Autre tendance géographique qui se dessine, c’est celle du bonheur en Mongolie où, à la question “Qui, selon vous, est la personne la plus heureuse du monde ?” 60% de la population interrogée répond “moi” ! Là où on ne dépasse guère les 10 ou 15% ailleurs dans le monde.
La réponse qui aura le plus fédéré est celle sur l’innovation. Quelle innovation, réaliste ou non, faciliterait grandement votre quotidien ? Là, une écrasante majorité a répondu la téléportation, qu’il s’agisse de personnes habitant les grandes villes souhaitant sans doute gagner du temps à celles habitant dans des zones reculées souhaitant découvrir le monde.
Finalement, Cyril Bruyelle n’a essuyé que peu de refus, à part peut-être la lettre laissée sans réponse qu’il a glissée dans la boite aux lettres du Président de la République française. Le projet grandissant, leur arrivée n’a été accueillie qu’avec enthousiasme et gratitude. “A la fin de l’interview, les gens nous remercient parce que ce sont des questions qui paraissent toutes bêtes, mais on oublie de se les poser et ça fait du bien de se les poser, nous ont-ils dit”.
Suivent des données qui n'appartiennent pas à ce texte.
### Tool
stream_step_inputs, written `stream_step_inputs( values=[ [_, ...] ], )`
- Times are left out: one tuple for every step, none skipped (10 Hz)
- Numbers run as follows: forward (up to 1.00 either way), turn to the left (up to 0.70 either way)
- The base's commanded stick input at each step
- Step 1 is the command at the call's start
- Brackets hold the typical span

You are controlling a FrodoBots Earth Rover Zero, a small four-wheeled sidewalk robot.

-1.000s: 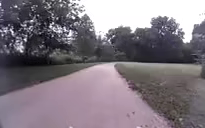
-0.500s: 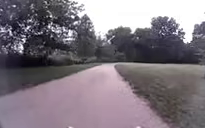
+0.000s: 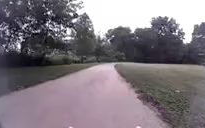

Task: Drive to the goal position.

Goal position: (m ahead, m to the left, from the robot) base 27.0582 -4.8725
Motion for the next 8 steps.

Aujourd’hui, l’organisation créative a évolué. Elle a gardé une partie non lucrative pour continuer ses projets solidaires et a également développé un studio de création, via lequel leur savoir-faire est mis à disposition d’autres organisations, d’entreprises, d’ONG, d’institutions internationales, pour travailler sur des concepts, souvent audiovisuels, création de contenu vidéo, mais aussi événementiel. Ils collaborent par exemple avec l’association Les petits frères des pauvres, qui vient en aide aux personnes âgées en situation de précarité, afin d’organiser des évènements créant du lien entre les générations. Dans toutes leurs actions, leur ambition est toujours la même : un positionnement très fort sur l’humain, sur l’authenticité, sur la volonté d’aller cher du vrai .
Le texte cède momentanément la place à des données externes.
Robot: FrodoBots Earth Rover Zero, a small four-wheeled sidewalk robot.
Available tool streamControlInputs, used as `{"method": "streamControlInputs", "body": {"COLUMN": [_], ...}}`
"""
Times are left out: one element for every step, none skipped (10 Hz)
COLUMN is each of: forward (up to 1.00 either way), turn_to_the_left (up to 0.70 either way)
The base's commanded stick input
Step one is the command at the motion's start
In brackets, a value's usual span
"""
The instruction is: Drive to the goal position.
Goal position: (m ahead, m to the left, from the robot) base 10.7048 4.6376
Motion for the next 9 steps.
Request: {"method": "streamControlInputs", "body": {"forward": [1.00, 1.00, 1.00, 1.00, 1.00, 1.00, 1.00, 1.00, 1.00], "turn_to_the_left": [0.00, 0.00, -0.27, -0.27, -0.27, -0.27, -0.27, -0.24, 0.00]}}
À ce titre, l’organisation créative vient de sortir la Discuthèque, un jeu de discussion. Il présente 110 questions du monde entier sous forme de jeu de cartes, à se poser entre amis, en famille, entre inconnus, pour remettre un peu de conversation dans nos relations.” On a repris les 20 questions de base et les 90 autres ont été choisies parmi celles posées par des gens du monde entier”. La dernière des 20 questions est, en effet, “Et vous, quelle question aimeriez-vous poser au monde entier ?” On en retrouve un florilège dans le jeu, avec à chaque fois la photographie de la personne qui l’a posée.
Un engagement que Cyril Bruyelle explique par son caractère extrêmement sociable et curieux des autres, qui l’a emmené naturellement sur le chemin du lien. Il cite aussi un facteur plus conjoncturel, celui de la perte de lien social actuel. “On est beaucoup derrière nos écrans et il y a une polarisation des esprits qui fait que l’on a de plus en plus de mal à se parler. À notre toute petite échelle, on essaie de ralentir un phénomène qui n’est pas idéal pour l’être humain.
On peut retrouver le bureau et la boutique de 20 Questions to the world au 70, rue Sedaine dans le 11ᵉ arrondissement de Paris. Vous serez toujours les bienvenus pour échanger et jouer à un petit jeu.